Different tag results between two very similar sentences

Submitted by antodellanzo on Sun, 05/03/2020 - 19:39
Forums

Hello. I'm using freeling in python to analyze a set of newspaper articles in Spanish. I've updated the location gazetteers with a bunch of locations and I've removed all locations from other gazetteers (i.e. organization) because it would return some location as ORG and all I need are locations. I'm analyzing my text with tokenizer, splitter, ner-ab-rich.dat NER and finally nec-ab-rich.dat NEC (all with the default configuration, I haven't changed them).
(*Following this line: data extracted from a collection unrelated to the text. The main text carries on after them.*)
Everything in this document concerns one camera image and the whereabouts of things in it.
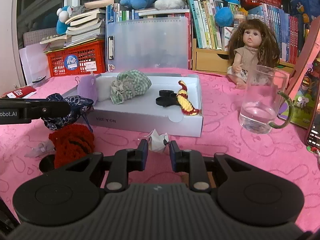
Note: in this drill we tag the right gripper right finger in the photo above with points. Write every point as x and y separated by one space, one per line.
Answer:
192 163

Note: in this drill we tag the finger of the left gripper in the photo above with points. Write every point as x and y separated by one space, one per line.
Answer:
23 111

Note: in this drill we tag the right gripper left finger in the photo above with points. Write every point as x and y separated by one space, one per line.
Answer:
122 163

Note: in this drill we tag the white paper origami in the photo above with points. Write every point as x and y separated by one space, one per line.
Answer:
157 142

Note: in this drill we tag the pink organza pouch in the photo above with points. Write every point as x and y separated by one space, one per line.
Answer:
40 149

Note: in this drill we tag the yellow red crocheted toy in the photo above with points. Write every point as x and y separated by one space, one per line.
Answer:
183 100

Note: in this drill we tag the red crocheted pouch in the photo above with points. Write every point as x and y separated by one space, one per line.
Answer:
72 142

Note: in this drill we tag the dark blue floral pouch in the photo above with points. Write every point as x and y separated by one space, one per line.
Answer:
79 106

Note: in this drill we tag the black round lid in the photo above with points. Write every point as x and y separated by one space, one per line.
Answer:
166 101
165 93

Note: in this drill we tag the purple fluffy pouch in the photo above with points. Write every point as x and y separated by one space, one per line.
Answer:
87 88

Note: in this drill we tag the green checkered cloth pouch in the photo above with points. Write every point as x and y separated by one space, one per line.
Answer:
128 85

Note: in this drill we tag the red envelope packet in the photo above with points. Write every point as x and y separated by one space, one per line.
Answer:
19 93

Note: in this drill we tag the white shallow cardboard box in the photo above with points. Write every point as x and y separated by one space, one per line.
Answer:
142 114

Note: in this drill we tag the clear glass mug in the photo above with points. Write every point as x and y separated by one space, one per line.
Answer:
264 94

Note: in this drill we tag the red plastic crate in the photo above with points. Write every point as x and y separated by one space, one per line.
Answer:
82 59

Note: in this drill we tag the wooden desktop drawer shelf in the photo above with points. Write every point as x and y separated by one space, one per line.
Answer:
209 60

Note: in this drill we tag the blue white doraemon plush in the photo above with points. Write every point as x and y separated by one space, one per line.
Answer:
63 14

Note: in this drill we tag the stack of books on crate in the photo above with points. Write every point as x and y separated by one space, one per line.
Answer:
86 23

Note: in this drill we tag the smartphone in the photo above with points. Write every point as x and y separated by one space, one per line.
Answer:
312 136

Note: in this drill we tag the translucent clipboard folder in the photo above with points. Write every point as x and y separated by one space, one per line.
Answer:
147 43

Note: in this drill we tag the colourful picture book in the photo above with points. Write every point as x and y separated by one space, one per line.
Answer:
303 83

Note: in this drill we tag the brown haired baby doll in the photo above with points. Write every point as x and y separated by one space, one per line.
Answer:
251 43

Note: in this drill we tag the blue plush ball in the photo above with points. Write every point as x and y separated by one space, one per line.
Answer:
224 17

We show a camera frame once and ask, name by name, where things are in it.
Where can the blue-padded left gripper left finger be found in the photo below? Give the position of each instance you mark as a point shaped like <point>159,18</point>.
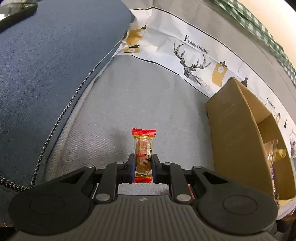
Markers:
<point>111,176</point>

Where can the black remote control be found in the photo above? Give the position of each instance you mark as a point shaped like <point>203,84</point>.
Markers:
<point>14,13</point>

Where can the brown cardboard box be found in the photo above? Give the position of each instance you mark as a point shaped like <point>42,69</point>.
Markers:
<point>240,126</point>

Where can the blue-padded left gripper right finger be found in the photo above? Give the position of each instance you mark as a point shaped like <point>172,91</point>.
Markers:
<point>175,177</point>

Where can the deer print sofa cover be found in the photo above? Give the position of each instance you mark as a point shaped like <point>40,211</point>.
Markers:
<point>175,57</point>

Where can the red candy bar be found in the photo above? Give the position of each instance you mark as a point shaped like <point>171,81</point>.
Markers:
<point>143,140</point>

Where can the green checkered cloth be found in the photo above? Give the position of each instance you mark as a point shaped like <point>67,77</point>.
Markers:
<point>248,21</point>

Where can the clear wrapped snack in box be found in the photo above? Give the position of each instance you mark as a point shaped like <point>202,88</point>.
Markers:
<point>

I'm having a problem with the two following sentences:
1- Título: VIRUS ZIKA - BRASIL: (SP) PRIMER CASO AUTOCTONO.
2- Título: ZIKA - BRASIL: (03) MICROCEFALIA, MUERTES, ACTUALIZACIÓN.
When feeling analyzes the first sentence, it returns the tag NP00G00 for brasil (being correctly a location) but for the second sentence it returns the tag NCMS000 for brasil.
So my question is why this could happen as both runs with the same configuration and are similar, but returns different results. And another question is if there's a way that I give higher priority to location gazetteers so I don't have to remove locations from ORG gazetteers or if it's right that I remove them.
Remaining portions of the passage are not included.